The flavour of this week is distinctly “Gre”. Not Grey. Though that definitely would have to be the colour of this week. Grexit, Greferendum and Greekonomics. Google is flummoxed with the number of searches beginning with “Gre”. The German Chancellor is seriously thinking of changing her name to Grangela Merkel to get voted the most popularly searched Euro Zone leader. The only snag seems to be the Greek PM Alexis Tsipras, who has threatened to copyright all innovative words starting with the letters “Gre”.

This, in short, is the deal. Deny us the bailout and we will see how any Great Gregarious words in this Greedy Greasy world can survive.

This has caused great discomfort to Alan Gre-enspan. Gre-at Britain, which faces the threat of being re-christened Small Britain, has given a statement that its interest is in a stable but flexible Euro Zone. The Germans are thanking the day when they decided to use the Latin (not Greek) root Germanus to call themselves Germans and not Gremans.

In the meanwhile, Tsipras, that wily statesman, is trying every known Greek treek to stay within the EU and win Angela back. When Helen is to be won, sail away from the shore, leaving the Trojan horse behind. One can almost see Tsipras sailing away from the Euro Zone, claiming that the austerity measures have created a “humanitarian” crisis in Greece.

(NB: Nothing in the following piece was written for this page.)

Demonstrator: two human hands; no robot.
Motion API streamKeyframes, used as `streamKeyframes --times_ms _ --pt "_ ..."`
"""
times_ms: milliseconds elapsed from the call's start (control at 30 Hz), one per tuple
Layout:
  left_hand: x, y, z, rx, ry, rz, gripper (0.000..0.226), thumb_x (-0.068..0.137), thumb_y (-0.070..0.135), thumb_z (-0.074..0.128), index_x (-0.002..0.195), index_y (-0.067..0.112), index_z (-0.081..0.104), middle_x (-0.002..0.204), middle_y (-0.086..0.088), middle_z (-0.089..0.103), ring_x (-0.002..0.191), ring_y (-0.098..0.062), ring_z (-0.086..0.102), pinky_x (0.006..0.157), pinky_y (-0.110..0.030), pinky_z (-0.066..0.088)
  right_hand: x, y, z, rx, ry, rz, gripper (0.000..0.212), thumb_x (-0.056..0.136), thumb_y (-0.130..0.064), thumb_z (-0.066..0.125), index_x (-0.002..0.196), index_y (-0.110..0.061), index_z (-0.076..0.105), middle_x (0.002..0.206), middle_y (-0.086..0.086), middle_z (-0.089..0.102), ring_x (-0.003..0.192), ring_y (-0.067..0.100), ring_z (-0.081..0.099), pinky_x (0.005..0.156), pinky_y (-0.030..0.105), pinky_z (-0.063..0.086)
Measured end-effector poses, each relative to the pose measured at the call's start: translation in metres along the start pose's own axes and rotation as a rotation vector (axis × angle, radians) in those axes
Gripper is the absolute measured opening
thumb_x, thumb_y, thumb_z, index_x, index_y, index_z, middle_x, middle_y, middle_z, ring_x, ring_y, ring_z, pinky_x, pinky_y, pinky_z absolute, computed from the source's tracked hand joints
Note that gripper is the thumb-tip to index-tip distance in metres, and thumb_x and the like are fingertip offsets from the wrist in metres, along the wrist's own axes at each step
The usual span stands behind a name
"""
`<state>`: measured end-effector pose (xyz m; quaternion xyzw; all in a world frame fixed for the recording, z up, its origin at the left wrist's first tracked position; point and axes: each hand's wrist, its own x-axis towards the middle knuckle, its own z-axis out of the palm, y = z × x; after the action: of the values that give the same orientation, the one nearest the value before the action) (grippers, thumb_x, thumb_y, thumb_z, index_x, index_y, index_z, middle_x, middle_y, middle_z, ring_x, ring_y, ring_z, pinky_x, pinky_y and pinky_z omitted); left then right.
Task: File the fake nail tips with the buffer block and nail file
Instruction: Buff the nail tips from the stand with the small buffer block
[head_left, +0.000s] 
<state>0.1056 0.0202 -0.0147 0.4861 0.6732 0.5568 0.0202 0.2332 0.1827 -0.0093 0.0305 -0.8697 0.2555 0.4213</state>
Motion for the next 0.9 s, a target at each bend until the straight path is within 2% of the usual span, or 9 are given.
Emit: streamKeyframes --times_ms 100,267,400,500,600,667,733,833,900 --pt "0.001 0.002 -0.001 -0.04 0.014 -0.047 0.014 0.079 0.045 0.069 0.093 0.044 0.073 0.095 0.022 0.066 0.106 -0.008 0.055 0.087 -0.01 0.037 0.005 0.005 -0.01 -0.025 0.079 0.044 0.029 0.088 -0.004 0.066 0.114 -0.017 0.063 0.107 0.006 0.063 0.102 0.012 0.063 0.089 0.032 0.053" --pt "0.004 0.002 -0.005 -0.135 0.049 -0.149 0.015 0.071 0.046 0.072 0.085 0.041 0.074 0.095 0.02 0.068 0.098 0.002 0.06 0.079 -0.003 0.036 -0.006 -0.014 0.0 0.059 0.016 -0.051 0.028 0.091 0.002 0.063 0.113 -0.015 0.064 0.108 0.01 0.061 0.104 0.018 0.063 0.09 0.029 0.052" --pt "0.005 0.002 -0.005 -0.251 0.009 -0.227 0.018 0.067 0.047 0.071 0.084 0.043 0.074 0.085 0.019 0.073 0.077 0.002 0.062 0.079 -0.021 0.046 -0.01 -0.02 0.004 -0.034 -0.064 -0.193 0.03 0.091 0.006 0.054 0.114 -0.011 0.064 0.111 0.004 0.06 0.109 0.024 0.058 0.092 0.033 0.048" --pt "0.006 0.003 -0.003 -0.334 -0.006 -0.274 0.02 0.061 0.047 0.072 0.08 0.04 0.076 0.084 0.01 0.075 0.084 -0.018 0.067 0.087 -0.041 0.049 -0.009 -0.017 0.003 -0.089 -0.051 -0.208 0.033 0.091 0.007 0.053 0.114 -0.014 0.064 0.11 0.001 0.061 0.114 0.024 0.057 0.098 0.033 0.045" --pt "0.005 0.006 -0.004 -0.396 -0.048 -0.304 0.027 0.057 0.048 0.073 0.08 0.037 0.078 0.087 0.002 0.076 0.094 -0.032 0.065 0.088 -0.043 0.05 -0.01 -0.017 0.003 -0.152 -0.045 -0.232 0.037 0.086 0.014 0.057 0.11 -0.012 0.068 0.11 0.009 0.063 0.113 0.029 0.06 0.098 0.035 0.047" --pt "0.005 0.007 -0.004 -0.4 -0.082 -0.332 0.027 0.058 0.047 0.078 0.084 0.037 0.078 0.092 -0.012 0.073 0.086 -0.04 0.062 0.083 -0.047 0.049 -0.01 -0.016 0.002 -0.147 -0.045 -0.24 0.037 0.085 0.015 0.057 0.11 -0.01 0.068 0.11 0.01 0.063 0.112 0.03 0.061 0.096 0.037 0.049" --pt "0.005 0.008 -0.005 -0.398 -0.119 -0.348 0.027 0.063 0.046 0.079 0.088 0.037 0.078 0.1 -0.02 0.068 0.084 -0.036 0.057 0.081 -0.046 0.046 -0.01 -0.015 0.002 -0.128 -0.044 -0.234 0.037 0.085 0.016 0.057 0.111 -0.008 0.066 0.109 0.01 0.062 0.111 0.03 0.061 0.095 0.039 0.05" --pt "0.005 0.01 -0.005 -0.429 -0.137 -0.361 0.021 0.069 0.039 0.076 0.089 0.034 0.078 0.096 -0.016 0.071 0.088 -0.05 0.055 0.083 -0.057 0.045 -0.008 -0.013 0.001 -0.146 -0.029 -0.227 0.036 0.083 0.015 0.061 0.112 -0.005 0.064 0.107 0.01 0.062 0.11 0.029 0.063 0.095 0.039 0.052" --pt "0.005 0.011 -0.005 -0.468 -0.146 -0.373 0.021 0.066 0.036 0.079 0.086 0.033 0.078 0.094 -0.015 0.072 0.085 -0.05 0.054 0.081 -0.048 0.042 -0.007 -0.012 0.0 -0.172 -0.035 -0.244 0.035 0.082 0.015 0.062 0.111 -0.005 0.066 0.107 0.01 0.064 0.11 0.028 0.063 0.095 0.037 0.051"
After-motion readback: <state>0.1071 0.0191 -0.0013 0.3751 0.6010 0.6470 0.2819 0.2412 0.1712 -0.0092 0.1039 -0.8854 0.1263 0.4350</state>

The referendum is his Trojan horse, designed to buy him time. The Achilles heel, unfortunately, is the horrendously high 160 per cent debt ratio that won’t reduce till some drastic austerity measures are implemented.

And if copyrights and Trojan horses are not enough to coax the Germans, he can always get a bit philosophical. He’s a Greek, after all. “Be slow to fall into friendship, but when thou art in, continue firm and constant,” said Socrates. Too bad that Goldman Sachs did not read him carefully while hurrying the Greeks into the Maastricht. They seem to have trusted Pythagoras more. “All things are generated rom number.” Especially EU membership. Eureka!

There is another reason Tsipras is hopeful of staying in the Euro Zone for some more time. The Gre-at Depression phenomenon. At the London School of Economics, young economists were recently informed of the possibilities of the big, bad Gre around the corner. Puts your bad GRE score into perspective, this one. And who gave the young, innocents, this Greu-some piece of news? The RBI Gre-vernor, no less! And this guy really knows his crises. There is this decadal frequency with which he senses it. Further, the consultancy firms have also developed a Rajan geographical crisis indicator scale.

Here’s how. Dr Rajan hinted at the possibility of a crisis in 2005 at a US conference. What happened next? With a two year lag, the crisis hit the US. Now that he has spoken about the Depression in Europe in 2015, it is obvious that the Euro Zone will see a crisis happen only in 2017. For Tsipras, this is good news indeed. This means the bailout and the stalemate can definitely be held off till 2017, till which time, hopefully some other country in the Euro Zone will have bad enough fundamentals to fulfil the Rajan prophecy. The geographical crisis indicator scale suggests that in one decade, the crisis has moved from US to Europe — around 99º to the East of the US.

In the meanwhile, the Chinese are suddenly upset. They are 99º to the east of Europe, you see.